# Data Collection - Falcon 9 WikiPedia Page (Webscraping)

In [102]:
import sys

import requests
from bs4 import BeautifulSoup
import re
import unicodedata
import pandas as pd
import datetime

Normally when doing webscraping, we have to deal with HTML content with different text formatting and many unwanted content in it. Following helper functions helps to extract relevant data from scrapped HTML content.

In [3]:
def date_time(table_cells):
    """
    This function returns the data and time from the HTML  table cell
    Input: the  element of a table data cell extracts extra row
    """
    return [data_time.strip() for data_time in list(table_cells.strings)][0:2]
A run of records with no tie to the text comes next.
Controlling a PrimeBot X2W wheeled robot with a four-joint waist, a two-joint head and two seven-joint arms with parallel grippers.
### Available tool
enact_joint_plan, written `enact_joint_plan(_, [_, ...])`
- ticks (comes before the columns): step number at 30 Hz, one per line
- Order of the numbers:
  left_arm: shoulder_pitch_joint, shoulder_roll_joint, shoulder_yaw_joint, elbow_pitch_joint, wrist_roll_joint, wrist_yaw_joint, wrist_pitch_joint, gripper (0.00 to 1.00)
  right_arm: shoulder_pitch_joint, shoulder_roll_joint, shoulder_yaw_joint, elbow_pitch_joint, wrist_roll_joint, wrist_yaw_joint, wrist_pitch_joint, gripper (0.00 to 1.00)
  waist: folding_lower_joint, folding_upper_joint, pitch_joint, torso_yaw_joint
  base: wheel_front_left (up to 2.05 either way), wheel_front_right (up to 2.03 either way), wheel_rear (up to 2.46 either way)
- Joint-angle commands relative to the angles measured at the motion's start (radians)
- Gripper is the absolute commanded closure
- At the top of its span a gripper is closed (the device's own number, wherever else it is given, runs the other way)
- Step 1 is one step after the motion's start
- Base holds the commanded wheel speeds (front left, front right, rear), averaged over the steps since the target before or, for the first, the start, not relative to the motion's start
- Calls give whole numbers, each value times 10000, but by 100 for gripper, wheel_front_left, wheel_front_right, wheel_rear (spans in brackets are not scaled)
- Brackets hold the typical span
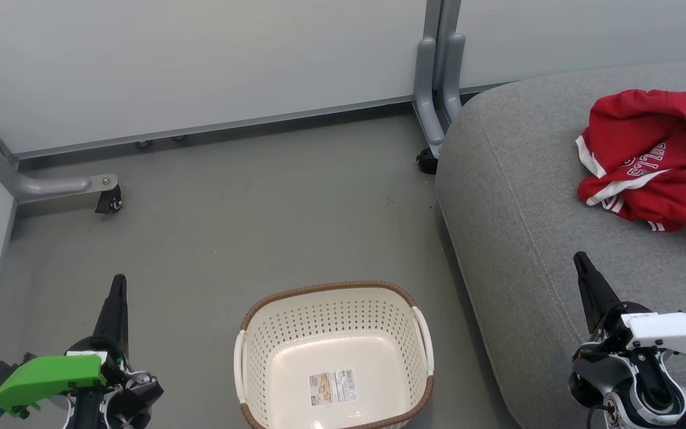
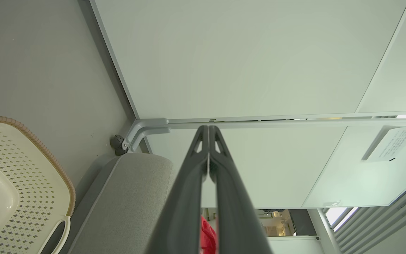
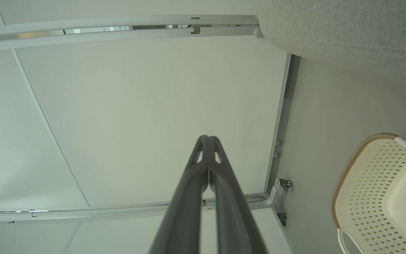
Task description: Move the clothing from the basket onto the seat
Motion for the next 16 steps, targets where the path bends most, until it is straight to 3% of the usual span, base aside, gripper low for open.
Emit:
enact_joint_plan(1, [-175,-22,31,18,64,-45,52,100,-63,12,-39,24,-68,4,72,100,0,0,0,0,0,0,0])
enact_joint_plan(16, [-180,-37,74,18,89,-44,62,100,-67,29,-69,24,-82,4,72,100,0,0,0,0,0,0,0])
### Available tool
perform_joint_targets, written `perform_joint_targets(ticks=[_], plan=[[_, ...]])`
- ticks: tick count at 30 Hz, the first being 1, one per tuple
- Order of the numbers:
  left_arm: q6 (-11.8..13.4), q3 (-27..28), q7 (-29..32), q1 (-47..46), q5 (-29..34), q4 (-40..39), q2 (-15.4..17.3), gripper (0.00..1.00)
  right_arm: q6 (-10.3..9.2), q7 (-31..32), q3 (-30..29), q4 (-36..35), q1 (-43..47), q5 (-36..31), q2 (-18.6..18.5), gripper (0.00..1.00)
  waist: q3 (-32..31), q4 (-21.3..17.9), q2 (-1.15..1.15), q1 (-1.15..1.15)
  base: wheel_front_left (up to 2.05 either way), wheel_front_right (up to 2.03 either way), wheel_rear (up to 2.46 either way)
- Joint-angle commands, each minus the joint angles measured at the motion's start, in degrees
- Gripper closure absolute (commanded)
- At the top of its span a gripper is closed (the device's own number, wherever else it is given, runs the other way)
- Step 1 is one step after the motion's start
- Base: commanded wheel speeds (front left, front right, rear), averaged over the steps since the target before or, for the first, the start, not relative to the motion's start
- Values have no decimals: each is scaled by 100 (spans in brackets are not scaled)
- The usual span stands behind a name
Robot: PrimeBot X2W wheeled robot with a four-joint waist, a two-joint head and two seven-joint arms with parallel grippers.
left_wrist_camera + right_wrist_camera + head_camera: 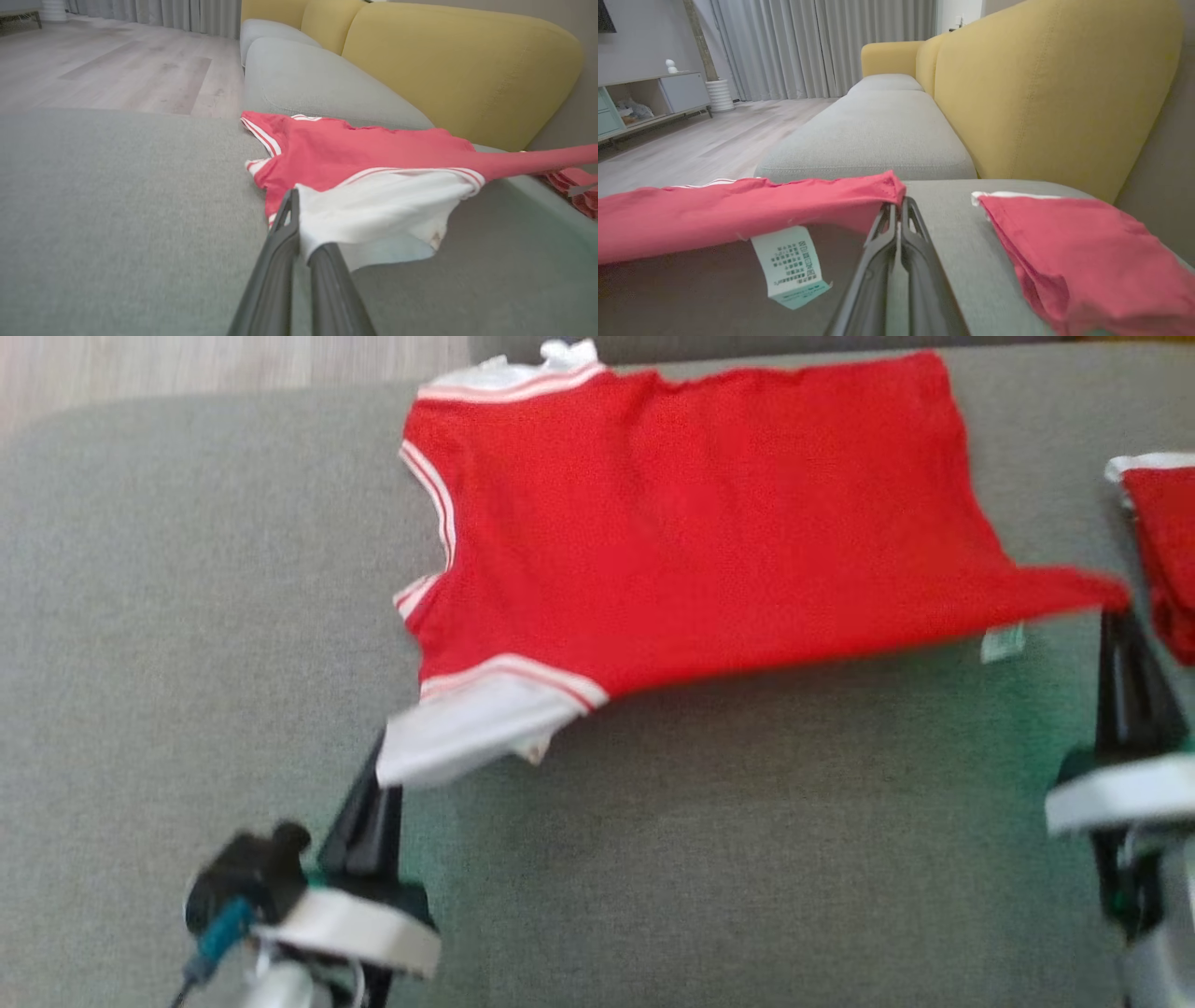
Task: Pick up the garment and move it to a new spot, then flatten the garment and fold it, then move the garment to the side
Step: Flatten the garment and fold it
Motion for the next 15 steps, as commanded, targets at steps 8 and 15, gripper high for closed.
perform_joint_targets(ticks=[8,15], plan=[[321,119,258,893,-72,-853,258,100,-4,244,-281,-1056,1213,-207,283,100,-347,-43,0,1,0,0,0],[417,99,456,1140,-77,-1267,386,100,-4,657,-463,-1693,1652,-338,513,100,-442,-22,0,1,0,0,0]])
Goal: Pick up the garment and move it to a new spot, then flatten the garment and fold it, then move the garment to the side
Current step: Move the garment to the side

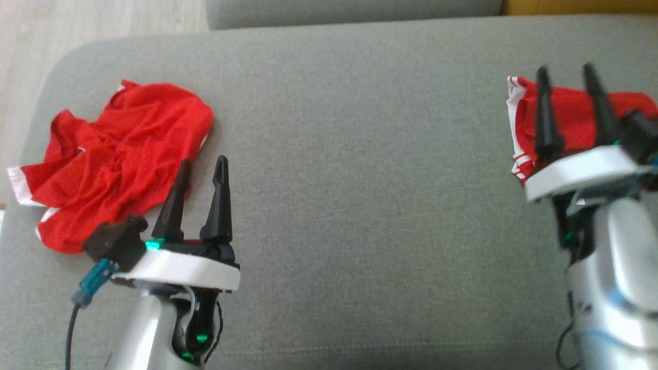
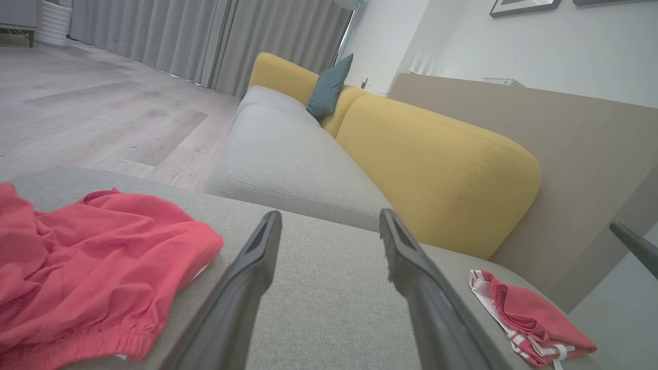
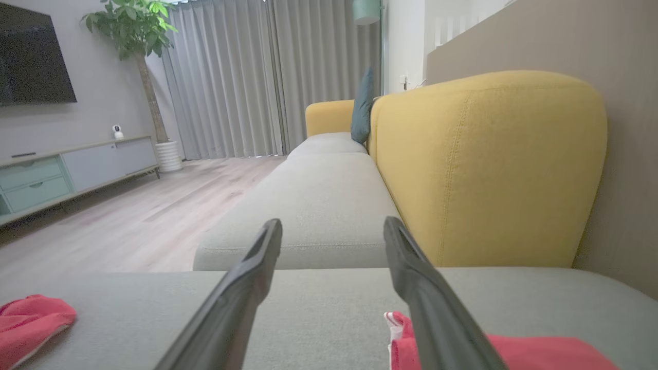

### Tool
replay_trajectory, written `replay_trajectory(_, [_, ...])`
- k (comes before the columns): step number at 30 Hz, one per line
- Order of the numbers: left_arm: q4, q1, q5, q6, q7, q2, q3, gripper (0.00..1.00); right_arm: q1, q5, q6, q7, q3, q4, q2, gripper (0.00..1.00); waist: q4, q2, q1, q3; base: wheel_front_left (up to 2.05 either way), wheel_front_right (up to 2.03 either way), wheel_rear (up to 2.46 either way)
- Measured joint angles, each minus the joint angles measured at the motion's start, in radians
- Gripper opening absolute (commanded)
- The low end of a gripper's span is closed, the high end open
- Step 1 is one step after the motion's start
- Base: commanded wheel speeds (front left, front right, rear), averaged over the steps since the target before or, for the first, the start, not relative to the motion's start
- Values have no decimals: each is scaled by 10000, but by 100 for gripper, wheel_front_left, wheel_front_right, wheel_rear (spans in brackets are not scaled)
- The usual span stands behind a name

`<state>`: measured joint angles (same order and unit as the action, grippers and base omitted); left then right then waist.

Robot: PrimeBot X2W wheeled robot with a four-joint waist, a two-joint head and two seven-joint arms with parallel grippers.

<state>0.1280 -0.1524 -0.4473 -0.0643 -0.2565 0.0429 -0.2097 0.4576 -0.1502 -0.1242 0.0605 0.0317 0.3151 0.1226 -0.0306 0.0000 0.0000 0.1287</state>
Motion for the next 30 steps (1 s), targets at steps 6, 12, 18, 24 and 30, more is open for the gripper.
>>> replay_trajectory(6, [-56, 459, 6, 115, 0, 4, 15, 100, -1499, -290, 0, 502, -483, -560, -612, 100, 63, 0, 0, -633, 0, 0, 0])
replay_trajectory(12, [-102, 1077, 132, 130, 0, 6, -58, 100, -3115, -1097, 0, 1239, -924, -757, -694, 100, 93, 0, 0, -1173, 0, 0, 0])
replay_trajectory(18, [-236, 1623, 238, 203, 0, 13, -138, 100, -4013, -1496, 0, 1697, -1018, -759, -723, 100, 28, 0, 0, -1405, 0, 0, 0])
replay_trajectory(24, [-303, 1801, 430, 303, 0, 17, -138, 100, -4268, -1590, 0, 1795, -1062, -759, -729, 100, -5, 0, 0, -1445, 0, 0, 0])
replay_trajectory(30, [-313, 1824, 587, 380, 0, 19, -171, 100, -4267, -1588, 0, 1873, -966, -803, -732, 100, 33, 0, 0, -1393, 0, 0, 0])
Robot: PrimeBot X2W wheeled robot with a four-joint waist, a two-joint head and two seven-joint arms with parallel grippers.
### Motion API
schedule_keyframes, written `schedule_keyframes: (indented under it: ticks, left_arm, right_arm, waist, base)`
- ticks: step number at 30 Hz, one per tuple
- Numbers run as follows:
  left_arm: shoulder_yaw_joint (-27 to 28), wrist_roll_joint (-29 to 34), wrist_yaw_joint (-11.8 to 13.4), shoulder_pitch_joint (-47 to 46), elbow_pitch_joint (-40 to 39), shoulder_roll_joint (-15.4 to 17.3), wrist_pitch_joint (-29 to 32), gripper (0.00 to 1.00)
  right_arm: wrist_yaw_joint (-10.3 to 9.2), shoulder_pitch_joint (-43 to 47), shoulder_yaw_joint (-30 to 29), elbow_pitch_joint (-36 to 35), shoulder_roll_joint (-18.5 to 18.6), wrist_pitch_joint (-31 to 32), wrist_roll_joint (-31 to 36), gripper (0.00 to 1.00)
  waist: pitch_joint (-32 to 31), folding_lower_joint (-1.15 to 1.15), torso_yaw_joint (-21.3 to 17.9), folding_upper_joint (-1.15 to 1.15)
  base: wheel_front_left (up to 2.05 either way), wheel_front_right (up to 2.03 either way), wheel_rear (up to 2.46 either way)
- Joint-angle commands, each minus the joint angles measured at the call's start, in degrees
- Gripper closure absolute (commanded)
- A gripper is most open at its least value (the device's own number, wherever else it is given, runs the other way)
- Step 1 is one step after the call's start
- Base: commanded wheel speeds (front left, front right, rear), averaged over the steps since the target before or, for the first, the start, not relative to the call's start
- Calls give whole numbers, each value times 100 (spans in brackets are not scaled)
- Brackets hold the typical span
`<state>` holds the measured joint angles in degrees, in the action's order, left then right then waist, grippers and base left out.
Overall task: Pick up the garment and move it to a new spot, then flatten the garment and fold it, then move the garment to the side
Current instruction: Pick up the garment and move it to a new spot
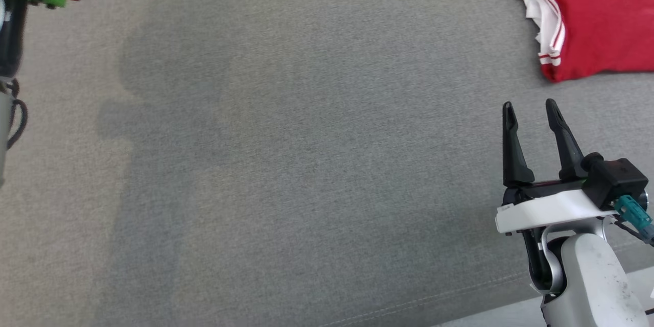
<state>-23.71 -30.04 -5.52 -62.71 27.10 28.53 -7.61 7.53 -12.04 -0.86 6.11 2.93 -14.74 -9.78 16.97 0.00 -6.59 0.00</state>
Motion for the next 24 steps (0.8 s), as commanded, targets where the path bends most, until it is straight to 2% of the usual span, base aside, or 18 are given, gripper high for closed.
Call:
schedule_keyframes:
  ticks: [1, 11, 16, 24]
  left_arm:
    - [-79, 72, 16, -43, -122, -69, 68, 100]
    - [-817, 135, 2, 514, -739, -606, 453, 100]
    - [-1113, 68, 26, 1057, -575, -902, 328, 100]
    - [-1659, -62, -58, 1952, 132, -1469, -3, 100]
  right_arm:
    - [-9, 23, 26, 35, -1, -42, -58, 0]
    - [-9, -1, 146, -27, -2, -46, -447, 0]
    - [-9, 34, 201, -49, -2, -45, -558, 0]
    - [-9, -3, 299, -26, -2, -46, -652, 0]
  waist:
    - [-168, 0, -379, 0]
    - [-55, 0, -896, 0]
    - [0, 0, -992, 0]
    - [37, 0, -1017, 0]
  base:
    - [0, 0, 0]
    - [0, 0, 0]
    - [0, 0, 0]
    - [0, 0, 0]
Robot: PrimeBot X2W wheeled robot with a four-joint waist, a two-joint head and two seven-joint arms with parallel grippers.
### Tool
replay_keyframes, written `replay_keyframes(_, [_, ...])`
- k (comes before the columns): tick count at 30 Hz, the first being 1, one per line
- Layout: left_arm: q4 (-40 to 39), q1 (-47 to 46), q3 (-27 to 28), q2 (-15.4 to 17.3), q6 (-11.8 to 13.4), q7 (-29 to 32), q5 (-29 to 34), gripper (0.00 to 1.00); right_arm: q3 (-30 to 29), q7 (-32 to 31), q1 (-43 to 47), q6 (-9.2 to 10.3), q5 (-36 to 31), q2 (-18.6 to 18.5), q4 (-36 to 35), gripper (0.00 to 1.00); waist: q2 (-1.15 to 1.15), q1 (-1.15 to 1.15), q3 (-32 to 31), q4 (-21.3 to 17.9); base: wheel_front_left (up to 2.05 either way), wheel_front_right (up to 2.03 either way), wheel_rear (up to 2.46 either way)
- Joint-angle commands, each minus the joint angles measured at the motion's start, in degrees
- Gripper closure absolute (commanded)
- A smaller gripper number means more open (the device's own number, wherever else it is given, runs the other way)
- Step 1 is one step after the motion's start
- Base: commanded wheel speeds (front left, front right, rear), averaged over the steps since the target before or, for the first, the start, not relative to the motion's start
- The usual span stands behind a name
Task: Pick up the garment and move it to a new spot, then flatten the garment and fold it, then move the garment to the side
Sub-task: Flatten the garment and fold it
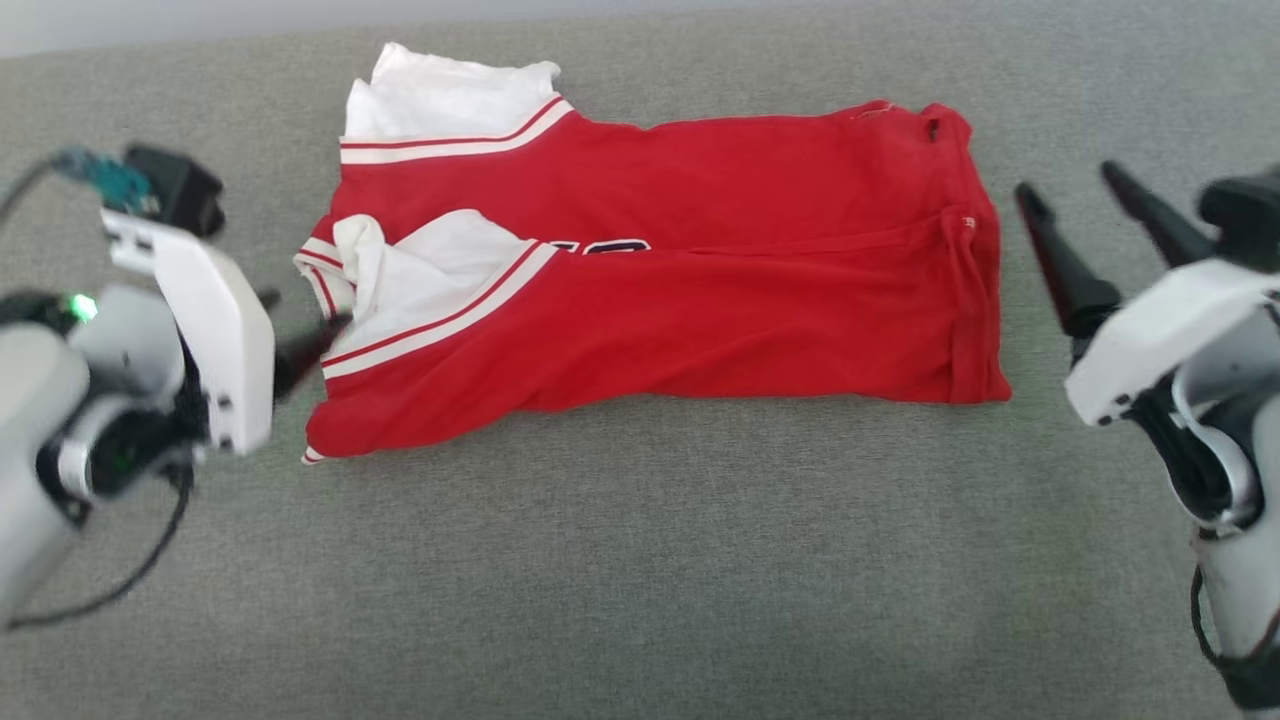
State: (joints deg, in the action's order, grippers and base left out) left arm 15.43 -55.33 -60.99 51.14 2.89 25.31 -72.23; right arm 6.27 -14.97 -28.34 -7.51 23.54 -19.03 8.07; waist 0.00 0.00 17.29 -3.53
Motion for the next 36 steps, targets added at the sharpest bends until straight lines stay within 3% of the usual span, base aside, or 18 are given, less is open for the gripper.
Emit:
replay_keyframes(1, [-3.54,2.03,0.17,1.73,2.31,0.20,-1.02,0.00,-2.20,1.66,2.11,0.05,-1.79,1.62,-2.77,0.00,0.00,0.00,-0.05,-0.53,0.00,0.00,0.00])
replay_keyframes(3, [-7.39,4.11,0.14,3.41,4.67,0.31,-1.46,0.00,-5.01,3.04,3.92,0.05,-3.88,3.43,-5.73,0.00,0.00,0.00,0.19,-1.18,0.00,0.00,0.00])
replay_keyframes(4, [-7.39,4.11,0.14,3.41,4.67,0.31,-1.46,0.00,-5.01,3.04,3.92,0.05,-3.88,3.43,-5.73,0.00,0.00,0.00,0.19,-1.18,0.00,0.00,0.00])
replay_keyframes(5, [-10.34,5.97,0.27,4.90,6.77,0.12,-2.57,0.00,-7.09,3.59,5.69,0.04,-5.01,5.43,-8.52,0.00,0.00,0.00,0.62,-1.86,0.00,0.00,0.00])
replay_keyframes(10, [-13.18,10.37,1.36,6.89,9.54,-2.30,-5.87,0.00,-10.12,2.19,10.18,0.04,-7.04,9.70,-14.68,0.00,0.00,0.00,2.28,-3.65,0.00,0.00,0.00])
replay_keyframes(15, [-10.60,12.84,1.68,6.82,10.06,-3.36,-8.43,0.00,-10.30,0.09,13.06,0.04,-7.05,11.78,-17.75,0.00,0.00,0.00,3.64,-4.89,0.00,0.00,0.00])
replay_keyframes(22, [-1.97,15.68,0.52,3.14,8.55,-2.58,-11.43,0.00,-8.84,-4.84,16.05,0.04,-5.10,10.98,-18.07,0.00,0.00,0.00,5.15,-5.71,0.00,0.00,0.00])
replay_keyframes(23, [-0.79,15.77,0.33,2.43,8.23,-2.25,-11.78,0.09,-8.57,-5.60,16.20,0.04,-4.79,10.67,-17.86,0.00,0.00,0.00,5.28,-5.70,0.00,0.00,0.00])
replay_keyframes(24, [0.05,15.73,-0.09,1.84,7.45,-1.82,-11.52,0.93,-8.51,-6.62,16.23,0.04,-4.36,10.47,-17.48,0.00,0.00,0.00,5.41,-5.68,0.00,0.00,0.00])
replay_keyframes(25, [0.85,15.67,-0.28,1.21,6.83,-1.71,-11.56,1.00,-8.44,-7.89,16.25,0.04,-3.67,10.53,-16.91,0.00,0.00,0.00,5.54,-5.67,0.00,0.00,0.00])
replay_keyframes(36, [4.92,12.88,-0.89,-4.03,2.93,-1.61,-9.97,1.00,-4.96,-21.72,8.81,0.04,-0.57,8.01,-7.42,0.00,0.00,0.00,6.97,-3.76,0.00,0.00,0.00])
def booster_version(table_cells):
    """
    This function returns the booster version from the HTML  table cell 
    Input: the  element of a table data cell extracts extra row
    """
    out=''.join([booster_version for i,booster_version in enumerate( table_cells.strings) if i%2==0][0:-1])
    return out

def landing_status(table_cells):
    """
    This function returns the landing status from the HTML table cell 
    Input: the  element of a table data cell extracts extra row
    """
    out=[i for i in table_cells.strings][0]
    return out


def get_mass(table_cells):
    mass=unicodedata.normalize("NFKD", table_cells.text).strip()
    if mass:
        mass.find("kg")
        new_mass=mass[0:mass.find("kg")+2]
    else:
        new_mass=0
    return new_mass


def extract_column_from_header(row):
    """
    This function returns the landing status from the HTML table cell 
    Input: the  element of a table data cell extracts extra row
    """
    if (row.br):
        row.br.extract()
    if row.a:
        row.a.extract()
    if row.sup:
        row.sup.extract()
        
    colunm_name = ' '.join(row.contents)
    
    # Filter the digit and empty names
    if not(colunm_name.strip().isdigit()):
        colunm_name = colunm_name.strip()
        return colunm_name    


When examine Falcon 9 Wikipedia page I can see that, there are two pages that I can fetch data from.
- Old launches from 2010 - 2019 - https://en.wikipedia.org/wiki/List_of_Falcon_9_and_Falcon_Heavy_launches_(2010%E2%80%932019)
- Latest launches 2020 to present date - https://en.wikipedia.org/wiki/List_of_Falcon_9_and_Falcon_Heavy_launches

(It seems Wikipedia archives/sparate data from orginal page after 10 years)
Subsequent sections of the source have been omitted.